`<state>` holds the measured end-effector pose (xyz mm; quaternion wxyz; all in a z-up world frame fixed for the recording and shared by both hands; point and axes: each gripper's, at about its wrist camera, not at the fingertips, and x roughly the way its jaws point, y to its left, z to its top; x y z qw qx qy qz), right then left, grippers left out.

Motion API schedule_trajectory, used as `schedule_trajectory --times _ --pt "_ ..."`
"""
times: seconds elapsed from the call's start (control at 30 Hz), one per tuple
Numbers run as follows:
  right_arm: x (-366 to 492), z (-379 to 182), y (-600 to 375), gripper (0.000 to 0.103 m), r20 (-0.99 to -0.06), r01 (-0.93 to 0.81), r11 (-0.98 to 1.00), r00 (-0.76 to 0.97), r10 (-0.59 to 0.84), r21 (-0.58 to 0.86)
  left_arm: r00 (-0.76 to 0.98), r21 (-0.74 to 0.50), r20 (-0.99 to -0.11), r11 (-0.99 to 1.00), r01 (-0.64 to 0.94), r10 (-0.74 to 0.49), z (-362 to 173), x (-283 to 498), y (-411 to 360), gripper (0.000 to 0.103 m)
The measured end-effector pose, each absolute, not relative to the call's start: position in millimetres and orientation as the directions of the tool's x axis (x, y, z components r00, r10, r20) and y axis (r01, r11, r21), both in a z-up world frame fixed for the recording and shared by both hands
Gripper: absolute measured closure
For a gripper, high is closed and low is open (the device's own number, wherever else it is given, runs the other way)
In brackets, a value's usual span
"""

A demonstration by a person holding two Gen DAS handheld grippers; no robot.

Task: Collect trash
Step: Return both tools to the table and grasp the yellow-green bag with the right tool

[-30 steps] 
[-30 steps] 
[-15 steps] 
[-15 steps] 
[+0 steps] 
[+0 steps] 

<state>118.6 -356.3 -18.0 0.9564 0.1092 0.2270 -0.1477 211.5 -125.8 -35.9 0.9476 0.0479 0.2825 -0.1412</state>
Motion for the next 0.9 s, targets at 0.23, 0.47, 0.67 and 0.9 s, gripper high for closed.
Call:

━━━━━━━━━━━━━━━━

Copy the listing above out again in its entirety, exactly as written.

`<state>` holds the measured end-effector pose (xyz mm; quaternion wxyz; all in a z-up world frame fixed for the recording and shared by both hands; point and axes: each gripper's, at about its wrist camera, not at the fingertips, and x roughly the way its jaws point, y to its left, z to its top; x y z qw qx qy qz), right then left, grippers left out.

Motion API schedule_trajectory, used as `schedule_trajectory --times _ --pt "_ ..."`
"""
times: seconds elapsed from the call's start (control at 30 Hz), one per tuple
Numbers run as follows:
  right_arm: x (-366 to 492), z (-379 to 182), y (-600 to 375), gripper (0.000 to 0.103 m), r20 (-0.99 to -0.06), r01 (-0.93 to 0.81), r11 (-0.98 to 1.00), r00 (-0.76 to 0.97), r10 (-0.59 to 0.84), r21 (-0.58 to 0.86)
  left_arm: r00 (-0.76 to 0.98), r21 (-0.74 to 0.50), r20 (-0.99 to -0.11), r11 (-0.99 to 1.00), r01 (-0.64 to 0.94), r10 (-0.74 to 0.49), z (-362 to 173), x (-283 to 498), y (-411 to 360), gripper (0.000 to 0.103 m)
The measured end-effector pose, each absolute, not relative to the call's start: position in millimetres and orientation as the directions of the tool's x axis (x, y, z components r00, r10, r20) and y axis (r01, r11, r21), both in a z-up world frame fixed for the recording and shared by both hands
Gripper: absolute measured closure
For a gripper, high is closed and low is open (the device's own number, wherever else it is given, runs the other way)
In brackets, a value's usual span
"""

A demonstration by a person holding two Gen DAS handheld grippers; no robot.

Task: Collect trash
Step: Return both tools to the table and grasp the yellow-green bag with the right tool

[-30 steps] 
[-30 steps] 
[-15 steps] 
[-15 steps] 
[+0 steps] 
[+0 steps] 

<state>118.6 -356.3 -18.0 0.9564 0.1092 0.2270 -0.1477 211.5 -125.8 -35.9 0.9476 0.0479 0.2825 -0.1412</state>
Motion for the next 0.9 s, targets at 0.23, 0.47, 0.67 and 0.9 s, gripper high for closed.
Call:

With that, the answer is finished.